Have you read my entire comment? I of course referred to the whole thread. Here in Digwuren's own words:" Piotrus might not know the details of mineral composition of eastern Latvian soil, or the detailed history of interwar Estonian spies in Germany, but he knows Ghirlandajo's tricks, and he also knows Soviet history. Building on this shared knowledge, we could pool our resources. On Wikipedia, an actively expressed consensus is more powerful than a silent agreement, and this is a force that can be harnessed to counter WP:TE so loved by worshippes of a certain moustached Georgian." ([19]) - yes, I bolded certain points myself. Is it not obvious that this is what happened?
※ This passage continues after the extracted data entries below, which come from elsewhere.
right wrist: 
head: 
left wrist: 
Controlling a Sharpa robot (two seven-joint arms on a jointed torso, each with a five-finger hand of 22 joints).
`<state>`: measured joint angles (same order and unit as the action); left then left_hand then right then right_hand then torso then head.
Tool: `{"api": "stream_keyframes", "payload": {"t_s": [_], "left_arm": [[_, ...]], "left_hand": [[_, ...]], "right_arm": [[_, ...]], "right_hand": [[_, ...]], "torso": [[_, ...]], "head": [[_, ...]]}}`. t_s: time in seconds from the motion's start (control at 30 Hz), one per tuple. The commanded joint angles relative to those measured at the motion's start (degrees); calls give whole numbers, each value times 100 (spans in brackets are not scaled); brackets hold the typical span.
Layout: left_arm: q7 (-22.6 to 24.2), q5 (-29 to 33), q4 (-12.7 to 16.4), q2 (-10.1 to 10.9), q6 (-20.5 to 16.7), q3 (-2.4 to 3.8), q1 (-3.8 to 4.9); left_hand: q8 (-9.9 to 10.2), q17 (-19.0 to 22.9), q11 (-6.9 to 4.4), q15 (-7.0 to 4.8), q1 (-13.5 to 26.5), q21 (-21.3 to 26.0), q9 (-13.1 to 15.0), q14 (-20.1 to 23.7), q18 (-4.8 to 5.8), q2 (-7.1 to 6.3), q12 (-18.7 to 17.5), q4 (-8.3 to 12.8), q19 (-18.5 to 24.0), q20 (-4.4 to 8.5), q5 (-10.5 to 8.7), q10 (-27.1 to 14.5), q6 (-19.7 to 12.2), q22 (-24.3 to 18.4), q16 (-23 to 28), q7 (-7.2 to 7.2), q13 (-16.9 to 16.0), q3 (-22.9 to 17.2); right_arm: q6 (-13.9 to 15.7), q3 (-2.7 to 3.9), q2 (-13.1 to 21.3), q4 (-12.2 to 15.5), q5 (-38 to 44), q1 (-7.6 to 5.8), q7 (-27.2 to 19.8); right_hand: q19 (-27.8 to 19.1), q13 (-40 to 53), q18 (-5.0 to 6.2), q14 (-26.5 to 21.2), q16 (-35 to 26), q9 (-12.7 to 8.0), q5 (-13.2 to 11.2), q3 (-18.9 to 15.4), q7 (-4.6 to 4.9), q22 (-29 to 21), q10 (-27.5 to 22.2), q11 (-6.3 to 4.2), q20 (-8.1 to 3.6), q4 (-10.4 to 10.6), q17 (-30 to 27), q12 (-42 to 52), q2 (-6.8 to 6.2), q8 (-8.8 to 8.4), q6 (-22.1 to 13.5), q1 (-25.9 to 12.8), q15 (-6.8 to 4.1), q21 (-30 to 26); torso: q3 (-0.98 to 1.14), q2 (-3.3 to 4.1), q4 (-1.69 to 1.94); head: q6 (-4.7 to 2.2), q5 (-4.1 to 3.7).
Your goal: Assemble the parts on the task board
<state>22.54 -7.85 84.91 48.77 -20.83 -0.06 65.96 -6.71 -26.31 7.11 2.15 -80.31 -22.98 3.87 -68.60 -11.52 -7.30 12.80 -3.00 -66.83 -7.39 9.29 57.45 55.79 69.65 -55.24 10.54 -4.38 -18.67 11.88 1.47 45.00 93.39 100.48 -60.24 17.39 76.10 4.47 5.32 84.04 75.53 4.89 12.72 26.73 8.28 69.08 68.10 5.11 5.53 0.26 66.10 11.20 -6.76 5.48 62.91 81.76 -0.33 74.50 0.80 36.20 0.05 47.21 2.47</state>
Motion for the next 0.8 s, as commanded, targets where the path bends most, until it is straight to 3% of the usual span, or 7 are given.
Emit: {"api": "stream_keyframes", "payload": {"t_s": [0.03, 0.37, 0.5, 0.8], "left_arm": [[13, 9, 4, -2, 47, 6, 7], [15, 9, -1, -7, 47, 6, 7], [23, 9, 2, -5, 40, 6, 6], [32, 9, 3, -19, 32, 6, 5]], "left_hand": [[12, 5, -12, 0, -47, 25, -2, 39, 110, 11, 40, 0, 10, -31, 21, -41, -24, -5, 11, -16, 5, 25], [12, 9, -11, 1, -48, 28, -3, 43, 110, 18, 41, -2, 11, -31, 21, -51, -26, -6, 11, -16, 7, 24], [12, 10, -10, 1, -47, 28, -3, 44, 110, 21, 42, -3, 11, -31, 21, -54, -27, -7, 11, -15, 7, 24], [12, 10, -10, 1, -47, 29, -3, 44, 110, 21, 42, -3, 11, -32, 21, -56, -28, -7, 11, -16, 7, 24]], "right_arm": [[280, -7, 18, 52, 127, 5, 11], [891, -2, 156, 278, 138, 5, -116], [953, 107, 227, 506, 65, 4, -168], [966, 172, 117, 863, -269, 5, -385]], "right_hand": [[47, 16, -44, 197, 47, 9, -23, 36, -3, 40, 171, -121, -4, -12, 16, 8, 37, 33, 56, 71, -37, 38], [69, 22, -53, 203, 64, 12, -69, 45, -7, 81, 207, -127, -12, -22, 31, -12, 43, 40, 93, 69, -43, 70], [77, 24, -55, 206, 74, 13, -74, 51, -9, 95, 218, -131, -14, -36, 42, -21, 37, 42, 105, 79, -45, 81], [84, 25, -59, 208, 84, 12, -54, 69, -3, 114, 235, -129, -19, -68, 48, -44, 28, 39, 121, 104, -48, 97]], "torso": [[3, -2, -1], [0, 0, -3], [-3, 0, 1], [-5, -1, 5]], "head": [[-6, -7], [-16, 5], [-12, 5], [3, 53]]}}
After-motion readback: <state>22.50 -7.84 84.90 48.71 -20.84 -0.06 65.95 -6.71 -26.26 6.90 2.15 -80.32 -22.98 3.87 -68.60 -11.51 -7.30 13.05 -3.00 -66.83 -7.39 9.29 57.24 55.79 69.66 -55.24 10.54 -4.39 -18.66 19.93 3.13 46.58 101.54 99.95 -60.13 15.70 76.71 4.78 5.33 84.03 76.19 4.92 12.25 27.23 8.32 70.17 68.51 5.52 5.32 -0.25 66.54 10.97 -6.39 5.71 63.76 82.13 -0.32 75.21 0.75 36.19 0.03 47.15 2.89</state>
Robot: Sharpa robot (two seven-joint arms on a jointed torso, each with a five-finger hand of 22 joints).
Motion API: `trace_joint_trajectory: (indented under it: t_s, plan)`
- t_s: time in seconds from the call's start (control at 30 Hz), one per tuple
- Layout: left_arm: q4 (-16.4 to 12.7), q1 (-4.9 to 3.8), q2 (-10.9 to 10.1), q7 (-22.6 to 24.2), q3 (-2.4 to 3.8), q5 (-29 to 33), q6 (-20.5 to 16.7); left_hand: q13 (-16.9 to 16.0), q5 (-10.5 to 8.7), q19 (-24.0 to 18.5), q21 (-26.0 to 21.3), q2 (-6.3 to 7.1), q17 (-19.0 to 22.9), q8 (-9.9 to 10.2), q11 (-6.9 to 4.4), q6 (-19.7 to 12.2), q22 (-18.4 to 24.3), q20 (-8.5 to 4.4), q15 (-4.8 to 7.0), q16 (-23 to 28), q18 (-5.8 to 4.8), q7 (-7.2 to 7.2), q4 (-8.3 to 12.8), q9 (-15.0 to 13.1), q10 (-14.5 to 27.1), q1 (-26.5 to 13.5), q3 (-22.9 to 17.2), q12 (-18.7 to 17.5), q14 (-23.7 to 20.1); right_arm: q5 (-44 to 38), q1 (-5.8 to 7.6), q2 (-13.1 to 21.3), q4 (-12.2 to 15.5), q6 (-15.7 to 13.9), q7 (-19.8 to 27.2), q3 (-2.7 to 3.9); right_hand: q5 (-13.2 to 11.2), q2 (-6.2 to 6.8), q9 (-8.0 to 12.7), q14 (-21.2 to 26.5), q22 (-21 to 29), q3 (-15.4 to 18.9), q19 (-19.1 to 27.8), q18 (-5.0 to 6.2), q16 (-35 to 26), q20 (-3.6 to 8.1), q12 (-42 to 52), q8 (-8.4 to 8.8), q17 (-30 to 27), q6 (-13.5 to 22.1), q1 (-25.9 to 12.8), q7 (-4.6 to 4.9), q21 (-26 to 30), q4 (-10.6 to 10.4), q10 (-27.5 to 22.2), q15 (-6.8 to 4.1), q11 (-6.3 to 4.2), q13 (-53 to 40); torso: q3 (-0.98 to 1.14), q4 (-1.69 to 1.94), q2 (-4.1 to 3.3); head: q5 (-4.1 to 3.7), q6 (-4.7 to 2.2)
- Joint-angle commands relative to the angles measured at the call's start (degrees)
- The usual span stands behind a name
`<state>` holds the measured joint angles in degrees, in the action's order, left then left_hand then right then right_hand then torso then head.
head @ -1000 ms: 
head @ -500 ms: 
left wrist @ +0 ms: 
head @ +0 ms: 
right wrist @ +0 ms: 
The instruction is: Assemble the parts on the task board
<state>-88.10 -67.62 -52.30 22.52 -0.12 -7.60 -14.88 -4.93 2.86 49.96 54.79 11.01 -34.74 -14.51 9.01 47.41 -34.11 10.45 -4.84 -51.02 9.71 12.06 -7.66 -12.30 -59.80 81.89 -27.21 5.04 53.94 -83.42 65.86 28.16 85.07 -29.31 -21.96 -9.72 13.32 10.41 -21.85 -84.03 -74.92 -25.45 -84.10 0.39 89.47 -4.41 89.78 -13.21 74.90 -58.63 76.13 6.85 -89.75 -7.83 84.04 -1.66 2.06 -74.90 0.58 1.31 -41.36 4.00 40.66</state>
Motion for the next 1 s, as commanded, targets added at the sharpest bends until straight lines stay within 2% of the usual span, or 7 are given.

We even have one participant being proud that he created "actively expressed consensus" between Poles and Ukrainians. Come on, why didn't you start your own Wiki, while you were at it?--Paul Pieniezny (talk) 12:35, 14 October 2009 (UTC)


See this Polish unhelpful coordinated editing - well known. M.K. (talk) 07:51, 14 October 2009 (UTC)
Indeed, the participants in 2007 ArbCom case that led to Petri Krohn's ban were really Polish socks. --Martintg (talk) 10:27, 14 October 2009 (UTC)
What M.K. is saying is: "we told you so". And unfortunately, he is 100% right. Clearly suspicious support gathering among Polish Wikipedians (under the heading "Piotrus advocates the use of IM", Tymek gets mentioned, echoes of HG Wells and "The Shape of Things to Come") was, under the good auspices of Ursul pacalit de vulpe, turned into a Polish-Romanian alliance to counter editors seen as pro-russian, pro-lithuanian or pro-german. This old and long since archived discussion on Dc76's talk page is the beginning of the third step. It not only involves more than two nationalities or self-felt identities but an attempt to create artificial consensus, reached off-wiki. --Paul Pieniezny (talk) 12:35, 14 October 2009 (UTC)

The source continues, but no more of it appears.